_Task goal_. Copy, word for word, the lines of the listing below from the line with "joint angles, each" up to and including the line with "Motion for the". Drop the pictures.

_Collected material_.
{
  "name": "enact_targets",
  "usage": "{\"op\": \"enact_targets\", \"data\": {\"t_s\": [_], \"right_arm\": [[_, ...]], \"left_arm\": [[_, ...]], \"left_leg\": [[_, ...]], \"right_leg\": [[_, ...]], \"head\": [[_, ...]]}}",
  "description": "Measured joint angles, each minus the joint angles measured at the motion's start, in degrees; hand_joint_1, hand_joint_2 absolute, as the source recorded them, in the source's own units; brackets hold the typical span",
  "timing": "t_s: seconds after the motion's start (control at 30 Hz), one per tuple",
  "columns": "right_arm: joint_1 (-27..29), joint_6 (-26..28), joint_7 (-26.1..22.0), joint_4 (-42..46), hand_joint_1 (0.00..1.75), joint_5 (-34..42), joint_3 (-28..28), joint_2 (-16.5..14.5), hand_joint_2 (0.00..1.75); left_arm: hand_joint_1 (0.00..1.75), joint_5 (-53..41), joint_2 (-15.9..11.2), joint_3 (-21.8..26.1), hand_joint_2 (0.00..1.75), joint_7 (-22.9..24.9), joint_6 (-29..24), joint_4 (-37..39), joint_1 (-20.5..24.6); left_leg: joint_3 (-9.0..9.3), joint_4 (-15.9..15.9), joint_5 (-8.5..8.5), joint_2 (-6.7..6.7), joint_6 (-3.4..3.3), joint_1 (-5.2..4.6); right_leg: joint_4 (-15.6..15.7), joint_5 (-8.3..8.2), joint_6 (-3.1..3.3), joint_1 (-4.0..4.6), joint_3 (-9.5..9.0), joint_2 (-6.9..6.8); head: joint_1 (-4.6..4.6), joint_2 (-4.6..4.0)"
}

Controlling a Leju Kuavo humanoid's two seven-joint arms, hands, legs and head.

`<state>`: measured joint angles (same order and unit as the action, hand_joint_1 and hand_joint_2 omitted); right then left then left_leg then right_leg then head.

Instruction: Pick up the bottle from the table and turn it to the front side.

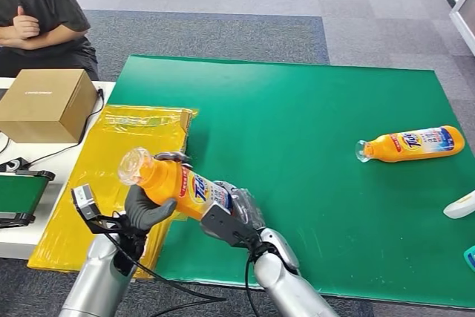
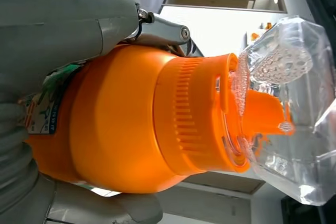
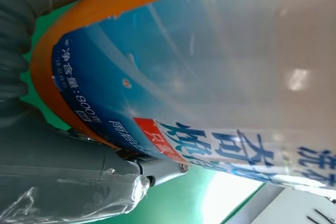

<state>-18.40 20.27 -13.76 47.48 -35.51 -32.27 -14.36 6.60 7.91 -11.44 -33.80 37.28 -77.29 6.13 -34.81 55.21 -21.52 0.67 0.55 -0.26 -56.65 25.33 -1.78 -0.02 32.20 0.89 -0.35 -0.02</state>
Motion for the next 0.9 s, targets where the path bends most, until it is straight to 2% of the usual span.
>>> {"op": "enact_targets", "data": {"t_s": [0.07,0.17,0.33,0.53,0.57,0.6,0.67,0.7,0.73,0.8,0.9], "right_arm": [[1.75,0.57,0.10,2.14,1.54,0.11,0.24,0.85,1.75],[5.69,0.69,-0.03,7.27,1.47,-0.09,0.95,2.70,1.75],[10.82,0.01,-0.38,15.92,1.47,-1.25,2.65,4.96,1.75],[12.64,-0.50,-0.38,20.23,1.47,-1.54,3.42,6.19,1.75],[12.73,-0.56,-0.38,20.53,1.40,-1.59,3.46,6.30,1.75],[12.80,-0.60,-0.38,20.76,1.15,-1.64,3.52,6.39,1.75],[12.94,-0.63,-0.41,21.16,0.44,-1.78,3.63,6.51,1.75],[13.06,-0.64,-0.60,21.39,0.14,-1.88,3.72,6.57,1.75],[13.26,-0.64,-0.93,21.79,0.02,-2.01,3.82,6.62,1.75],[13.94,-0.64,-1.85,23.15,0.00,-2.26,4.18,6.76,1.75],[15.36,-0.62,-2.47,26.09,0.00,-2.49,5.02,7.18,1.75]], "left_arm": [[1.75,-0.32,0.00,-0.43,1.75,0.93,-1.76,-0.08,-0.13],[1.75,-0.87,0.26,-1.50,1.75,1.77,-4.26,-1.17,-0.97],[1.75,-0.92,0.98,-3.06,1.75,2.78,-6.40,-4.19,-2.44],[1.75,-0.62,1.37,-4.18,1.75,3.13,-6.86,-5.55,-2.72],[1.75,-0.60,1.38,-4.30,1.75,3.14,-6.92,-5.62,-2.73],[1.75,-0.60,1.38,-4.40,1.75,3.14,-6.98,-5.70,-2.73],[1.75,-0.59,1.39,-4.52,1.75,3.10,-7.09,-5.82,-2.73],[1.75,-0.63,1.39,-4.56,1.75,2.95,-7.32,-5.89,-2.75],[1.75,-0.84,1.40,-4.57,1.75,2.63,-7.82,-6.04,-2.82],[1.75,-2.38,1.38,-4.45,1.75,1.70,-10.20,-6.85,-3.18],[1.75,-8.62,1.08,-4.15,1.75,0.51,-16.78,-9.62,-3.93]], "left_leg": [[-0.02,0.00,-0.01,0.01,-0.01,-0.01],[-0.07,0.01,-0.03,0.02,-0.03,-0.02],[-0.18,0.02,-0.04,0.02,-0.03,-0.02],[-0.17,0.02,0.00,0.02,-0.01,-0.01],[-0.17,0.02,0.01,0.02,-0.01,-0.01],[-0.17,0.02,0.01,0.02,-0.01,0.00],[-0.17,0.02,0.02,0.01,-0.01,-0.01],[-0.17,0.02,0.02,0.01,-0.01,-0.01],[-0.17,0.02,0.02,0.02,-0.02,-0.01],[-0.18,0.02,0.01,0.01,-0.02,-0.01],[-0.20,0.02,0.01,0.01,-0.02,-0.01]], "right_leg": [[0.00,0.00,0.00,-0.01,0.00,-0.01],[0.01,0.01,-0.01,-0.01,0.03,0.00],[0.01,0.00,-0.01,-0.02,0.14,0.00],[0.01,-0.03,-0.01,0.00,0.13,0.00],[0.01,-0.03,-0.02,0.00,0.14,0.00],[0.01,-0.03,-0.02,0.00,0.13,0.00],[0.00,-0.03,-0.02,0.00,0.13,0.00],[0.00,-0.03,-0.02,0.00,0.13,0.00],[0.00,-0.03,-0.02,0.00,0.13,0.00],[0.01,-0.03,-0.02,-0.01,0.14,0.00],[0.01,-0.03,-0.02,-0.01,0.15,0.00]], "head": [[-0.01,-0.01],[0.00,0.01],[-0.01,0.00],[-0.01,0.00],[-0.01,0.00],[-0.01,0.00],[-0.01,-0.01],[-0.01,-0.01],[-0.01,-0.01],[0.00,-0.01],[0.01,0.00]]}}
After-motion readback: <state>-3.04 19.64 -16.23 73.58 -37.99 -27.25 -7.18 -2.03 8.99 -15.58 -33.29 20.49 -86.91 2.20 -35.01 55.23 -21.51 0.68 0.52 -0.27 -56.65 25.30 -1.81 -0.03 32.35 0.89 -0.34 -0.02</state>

_Task answer_.
  "description": "Measured joint angles, each minus the joint angles measured at the motion's start, in degrees; hand_joint_1, hand_joint_2 absolute, as the source recorded them, in the source's own units; brackets hold the typical span",
  "timing": "t_s: seconds after the motion's start (control at 30 Hz), one per tuple",
  "columns": "right_arm: joint_1 (-27..29), joint_6 (-26..28), joint_7 (-26.1..22.0), joint_4 (-42..46), hand_joint_1 (0.00..1.75), joint_5 (-34..42), joint_3 (-28..28), joint_2 (-16.5..14.5), hand_joint_2 (0.00..1.75); left_arm: hand_joint_1 (0.00..1.75), joint_5 (-53..41), joint_2 (-15.9..11.2), joint_3 (-21.8..26.1), hand_joint_2 (0.00..1.75), joint_7 (-22.9..24.9), joint_6 (-29..24), joint_4 (-37..39), joint_1 (-20.5..24.6); left_leg: joint_3 (-9.0..9.3), joint_4 (-15.9..15.9), joint_5 (-8.5..8.5), joint_2 (-6.7..6.7), joint_6 (-3.4..3.3), joint_1 (-5.2..4.6); right_leg: joint_4 (-15.6..15.7), joint_5 (-8.3..8.2), joint_6 (-3.1..3.3), joint_1 (-4.0..4.6), joint_3 (-9.5..9.0), joint_2 (-6.9..6.8); head: joint_1 (-4.6..4.6), joint_2 (-4.6..4.0)"
}

Controlling a Leju Kuavo humanoid's two seven-joint arms, hands, legs and head.

`<state>`: measured joint angles (same order and unit as the action, hand_joint_1 and hand_joint_2 omitted); right then left then left_leg then right_leg then head.

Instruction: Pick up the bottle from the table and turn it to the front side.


<state>-18.40 20.27 -13.76 47.48 -35.51 -32.27 -14.36 6.60 7.91 -11.44 -33.80 37.28 -77.29 6.13 -34.81 55.21 -21.52 0.67 0.55 -0.26 -56.65 25.33 -1.78 -0.02 32.20 0.89 -0.35 -0.02</state>
Motion for the next 0.9 s, targets where the path bends most, until it is straight to 2% of the usual span.

That brings the answer to completion.